Proving an inequality which the solution says "is obvious" but I cant see how

Question

I was going through my Lebesgue Measure and Integration course, and I came across this inequality. $$ \left(1+\frac{x}{n}\right)^{-n}\leq e^{-x} $$
I tried expanding both sides, and got
$$\text{LHS}= 1-x+\frac{n+1}{n}\frac{x^2}{2!}-\frac{(n+1)(n+2)}{n^2}\frac{x^3}{3!}\cdots $$
and $$ \text{RHS}=1-x+\frac{x^2}{2!}\cdots $$ Now, I noticed that all the terms in the LHS are either equal or bigger than the corresponding terms in RHS but I don't know how to conclude the inequality from this.
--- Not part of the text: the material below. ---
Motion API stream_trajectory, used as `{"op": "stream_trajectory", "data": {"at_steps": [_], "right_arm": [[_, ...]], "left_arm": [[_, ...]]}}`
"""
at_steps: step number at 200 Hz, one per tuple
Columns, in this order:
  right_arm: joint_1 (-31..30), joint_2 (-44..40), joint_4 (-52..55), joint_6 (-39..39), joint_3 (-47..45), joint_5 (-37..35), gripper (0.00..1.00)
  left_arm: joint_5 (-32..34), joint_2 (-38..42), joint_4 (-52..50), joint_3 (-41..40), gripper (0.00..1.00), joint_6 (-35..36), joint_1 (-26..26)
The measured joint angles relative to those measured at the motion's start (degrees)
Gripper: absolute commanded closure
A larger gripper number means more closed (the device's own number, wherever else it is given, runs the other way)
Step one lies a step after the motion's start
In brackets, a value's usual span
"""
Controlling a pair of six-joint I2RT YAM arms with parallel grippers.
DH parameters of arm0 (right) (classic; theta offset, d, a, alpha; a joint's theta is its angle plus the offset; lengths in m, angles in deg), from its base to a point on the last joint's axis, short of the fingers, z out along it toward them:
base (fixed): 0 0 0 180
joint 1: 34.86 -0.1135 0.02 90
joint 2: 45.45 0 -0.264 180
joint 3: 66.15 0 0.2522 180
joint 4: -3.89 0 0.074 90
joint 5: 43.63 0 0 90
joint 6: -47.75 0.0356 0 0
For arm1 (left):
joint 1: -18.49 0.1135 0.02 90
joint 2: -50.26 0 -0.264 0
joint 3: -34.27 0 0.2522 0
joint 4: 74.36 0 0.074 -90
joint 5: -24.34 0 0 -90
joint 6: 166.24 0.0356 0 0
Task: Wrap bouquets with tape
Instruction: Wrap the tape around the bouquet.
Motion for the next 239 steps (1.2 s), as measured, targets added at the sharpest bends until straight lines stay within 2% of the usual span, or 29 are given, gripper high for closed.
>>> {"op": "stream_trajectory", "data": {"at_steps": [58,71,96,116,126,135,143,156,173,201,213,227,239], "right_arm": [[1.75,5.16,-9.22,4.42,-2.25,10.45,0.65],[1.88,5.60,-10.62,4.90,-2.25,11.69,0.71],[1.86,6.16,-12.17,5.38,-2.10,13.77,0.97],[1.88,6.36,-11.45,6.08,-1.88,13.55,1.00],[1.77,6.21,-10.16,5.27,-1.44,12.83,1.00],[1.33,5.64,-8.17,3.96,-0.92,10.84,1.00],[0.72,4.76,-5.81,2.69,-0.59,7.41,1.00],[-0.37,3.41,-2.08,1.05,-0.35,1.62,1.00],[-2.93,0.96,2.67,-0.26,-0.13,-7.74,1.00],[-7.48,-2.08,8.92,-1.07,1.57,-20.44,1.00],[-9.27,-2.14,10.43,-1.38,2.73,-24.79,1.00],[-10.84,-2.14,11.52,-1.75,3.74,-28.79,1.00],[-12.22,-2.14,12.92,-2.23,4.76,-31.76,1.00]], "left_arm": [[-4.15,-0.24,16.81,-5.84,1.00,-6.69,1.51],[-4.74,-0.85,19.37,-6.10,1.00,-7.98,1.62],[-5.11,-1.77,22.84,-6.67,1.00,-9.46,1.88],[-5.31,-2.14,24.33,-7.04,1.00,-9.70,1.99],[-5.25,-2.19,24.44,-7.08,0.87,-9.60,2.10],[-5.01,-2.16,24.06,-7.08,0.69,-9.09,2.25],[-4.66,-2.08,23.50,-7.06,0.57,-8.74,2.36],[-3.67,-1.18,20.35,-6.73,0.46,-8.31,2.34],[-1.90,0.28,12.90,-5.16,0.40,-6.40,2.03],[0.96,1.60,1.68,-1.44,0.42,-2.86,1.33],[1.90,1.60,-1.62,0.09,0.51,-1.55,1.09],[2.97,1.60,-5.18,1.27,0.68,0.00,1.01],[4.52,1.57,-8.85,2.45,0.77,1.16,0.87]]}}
Am I missing something extremely simple and obvious here?
Any help will be appreciated.

Answer 1

For your inequality to be true, we need $n<0$ and $x \ge 0$. Note that from this link we know that $$e^{\frac{x}{n}} \ge \;1+\frac{x}{n}$$ Now, as $t^{-n}$ is an increasing function if $n<0$, $t>0$, we exponentiate each side by $-n$ to get $$e^{-x} \ge \bigg{(}1+\frac{x}{n}\bigg{)}^{-n}$$ as desired. Of course, if $n \ge 0$, the inequality signs reverse, for a similar reason. So your inequality is, for example, not true when $n=1$ as stated previously.

Answer 2

We can take a logarithm from both sides. Then, we have $-n \log(1 + \frac{x}{n}) \leq -x \Rightarrow n \log(1 + \frac{x}{n}) \geq x \Rightarrow \log(1 + \frac{x}{n}) \geq \frac{x}{n}$

let $\frac x n = y$. Then, we have

$\log(1+y) \geq y$ and this is not true for any $y$